Suara Zhou Tong tak terlalu keras, tapi langsung membuat seluruh Aula Harta Karun Yao Guang terdiam, bahkan bisik-bisik pun lenyap. Namun, setelah itu, kegaduhan yang lebih besar pun meledak—
“Ramuan Dewa?”
“Ada yang berani menawar dengan Ramuan Dewa!?”
“Astaga, ada yang menukar Ramuan Dewa di sini!”
Semua orang terkejut, nyaris tak percaya.
“Apa ada Ramuan Dewa yang utuh?” Pada saat itu, dari belakang panggung terdengar suara tua yang parau.
“Ramuan Dewa bisa terbang dan menghilang, bahkan para Santo Kuno pun sulit menangkapnya. Aku hanya kebetulan berhasil mengambil tiga tetes sari saat Ramuan Dewa lengah. Setelah itu, ia langsung menghilang ke dalam pola Maharaja, sulit ditemukan lagi.”
Tentu saja Zhou Tong tidak akan mengakui dia memiliki Ramuan Dewa Macan Putih.
“Katakan di mana kau menemukan Ramuan Dewa itu, tambahkan tiga tetes sari, maka Logam Biru Abadi ini jadi milikmu!” Suara tua itu segera menawar.

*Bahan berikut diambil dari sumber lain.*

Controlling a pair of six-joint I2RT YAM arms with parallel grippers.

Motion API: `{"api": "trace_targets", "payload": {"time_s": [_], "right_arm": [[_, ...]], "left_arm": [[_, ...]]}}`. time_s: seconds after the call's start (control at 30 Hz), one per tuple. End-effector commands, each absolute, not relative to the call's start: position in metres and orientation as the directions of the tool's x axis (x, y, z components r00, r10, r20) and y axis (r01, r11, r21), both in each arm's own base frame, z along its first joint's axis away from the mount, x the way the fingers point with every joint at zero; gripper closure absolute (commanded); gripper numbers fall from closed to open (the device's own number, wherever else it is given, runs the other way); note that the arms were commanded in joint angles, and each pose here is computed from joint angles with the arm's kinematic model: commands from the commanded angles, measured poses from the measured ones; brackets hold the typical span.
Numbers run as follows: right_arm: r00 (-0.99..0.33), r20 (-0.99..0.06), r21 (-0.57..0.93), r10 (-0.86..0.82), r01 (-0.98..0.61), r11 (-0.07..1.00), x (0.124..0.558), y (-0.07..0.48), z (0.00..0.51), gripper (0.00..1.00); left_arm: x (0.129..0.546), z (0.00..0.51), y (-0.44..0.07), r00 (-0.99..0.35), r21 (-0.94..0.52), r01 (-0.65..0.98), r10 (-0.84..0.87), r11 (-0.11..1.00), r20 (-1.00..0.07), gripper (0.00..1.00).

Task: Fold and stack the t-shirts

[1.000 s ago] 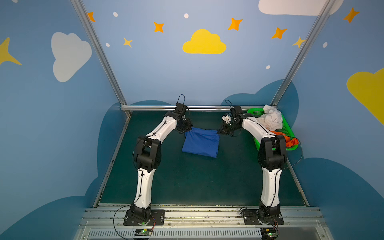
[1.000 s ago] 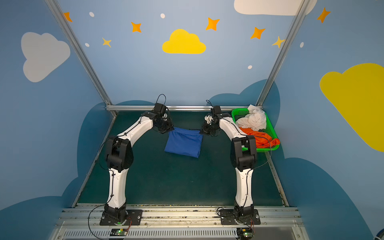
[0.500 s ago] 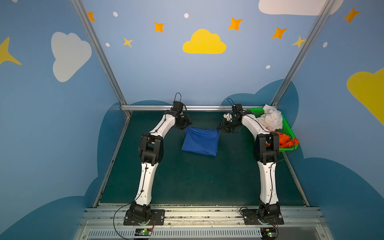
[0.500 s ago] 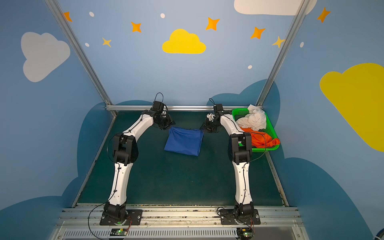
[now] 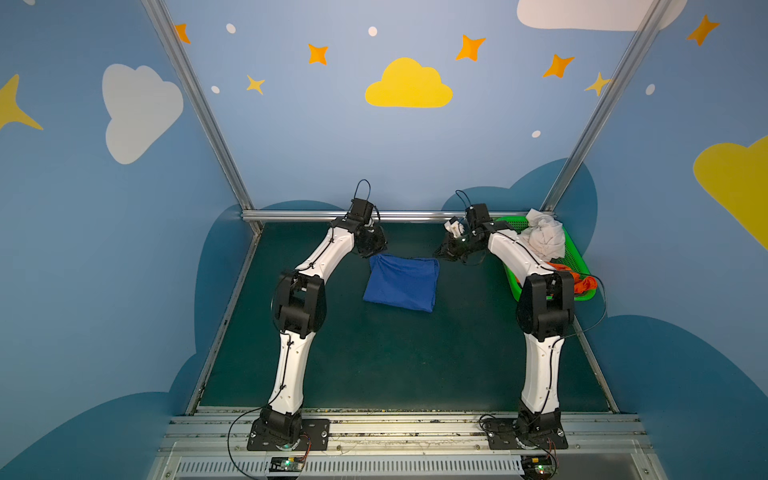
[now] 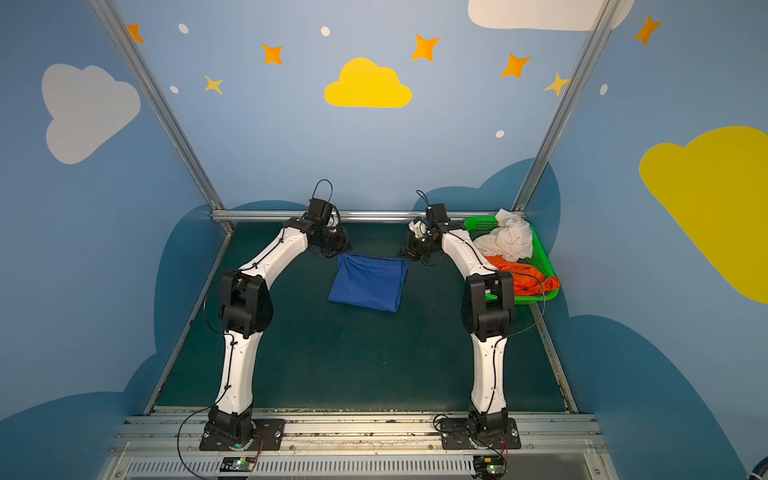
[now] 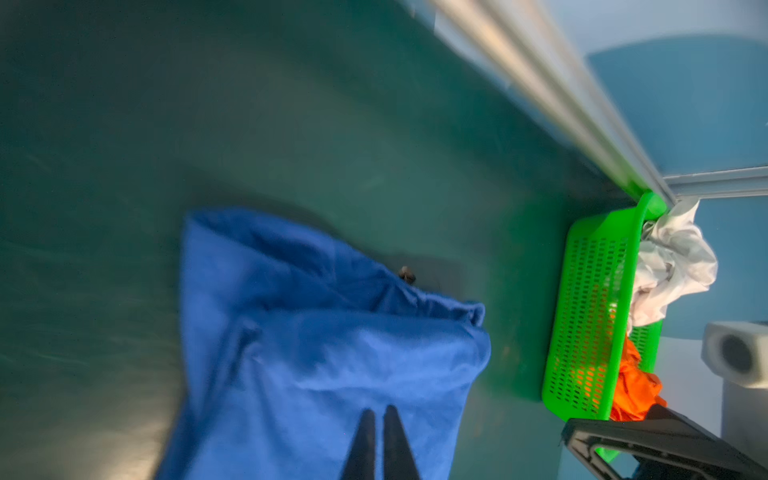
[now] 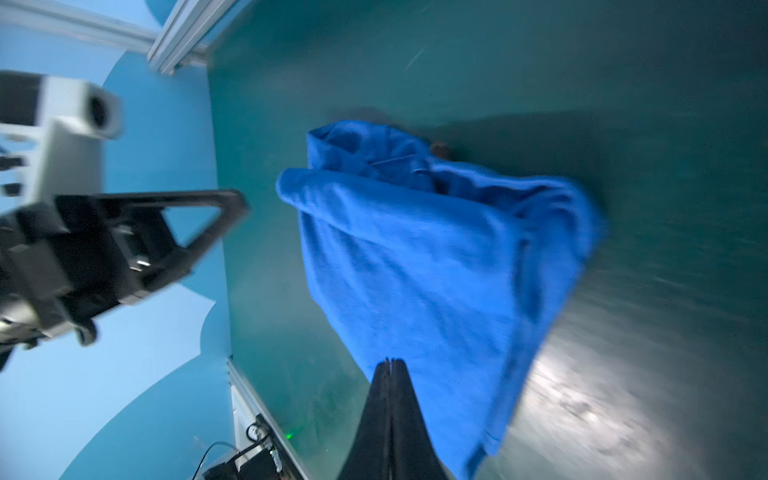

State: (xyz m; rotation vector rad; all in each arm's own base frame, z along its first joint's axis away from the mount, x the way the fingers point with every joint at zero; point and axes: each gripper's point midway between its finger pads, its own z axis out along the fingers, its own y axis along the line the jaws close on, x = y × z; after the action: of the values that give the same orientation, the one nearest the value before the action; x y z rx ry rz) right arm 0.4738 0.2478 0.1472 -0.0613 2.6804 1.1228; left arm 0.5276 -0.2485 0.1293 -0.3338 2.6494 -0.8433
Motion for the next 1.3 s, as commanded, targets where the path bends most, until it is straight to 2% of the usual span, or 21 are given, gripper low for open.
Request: {"api": "trace_targets", "payload": {"time_s": [0.0,0.17,0.5,0.8,0.93,1.13,1.23,1.27], "right_arm": [[-0.983,-0.183,0.740,0.012,-0.130,0.660,0.468,0.271,0.128,1.00],[-0.990,-0.139,0.791,0.006,-0.108,0.602,0.479,0.289,0.110,1.00],[-0.995,-0.084,0.797,0.055,-0.034,0.603,0.510,0.274,0.063,1.00],[-0.995,-0.057,0.803,0.077,0.000,0.596,0.521,0.256,0.044,1.00],[-0.994,-0.079,0.803,0.077,-0.018,0.596,0.523,0.251,0.056,1.00],[-0.979,-0.193,0.788,0.067,-0.114,0.606,0.517,0.243,0.112,1.00],[-0.967,-0.248,0.770,0.065,-0.156,0.619,0.507,0.236,0.138,0.99],[-0.963,-0.262,0.761,0.065,-0.165,0.628,0.502,0.233,0.145,0.92]], "left_arm": [[0.511,0.116,-0.268,-0.940,-0.617,-0.086,-0.268,0.782,-0.209,0.95],[0.528,0.085,-0.271,-0.932,-0.650,-0.101,-0.301,0.753,-0.204,0.95],[0.582,0.058,-0.267,-0.899,-0.777,-0.130,-0.404,0.615,-0.170,0.90],[0.607,0.050,-0.270,-0.895,-0.834,-0.137,-0.428,0.534,-0.127,0.88],[0.607,0.077,-0.271,-0.897,-0.841,-0.090,-0.410,0.534,-0.164,0.84],[0.595,0.131,-0.266,-0.896,-0.813,0.010,-0.355,0.582,-0.265,0.81],[0.581,0.150,-0.256,-0.893,-0.764,0.040,-0.320,0.644,-0.317,0.73],[0.575,0.154,-0.251,-0.891,-0.742,0.047,-0.307,0.669,-0.333,0.65]]}}
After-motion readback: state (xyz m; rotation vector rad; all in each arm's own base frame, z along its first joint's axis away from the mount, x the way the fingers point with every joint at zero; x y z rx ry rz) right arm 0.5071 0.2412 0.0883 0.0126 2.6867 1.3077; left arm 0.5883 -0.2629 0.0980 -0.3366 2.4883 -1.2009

“Tak ada gunanya, aku pun tak tahu di mana letaknya, mungkin bahkan bukan di Bintang Kehidupan Kuno ini! Itu adalah trik Maharaja Kuno, meski pernah ke sana, aku pun tak tahu jalannya.”
“Baiklah, memang trik Maharaja Kuno tak terduga... Logam Biru Abadi ini jadi milikmu!” Suara tua itu tampak enggan berpanjang kata, dan langsung memutuskan.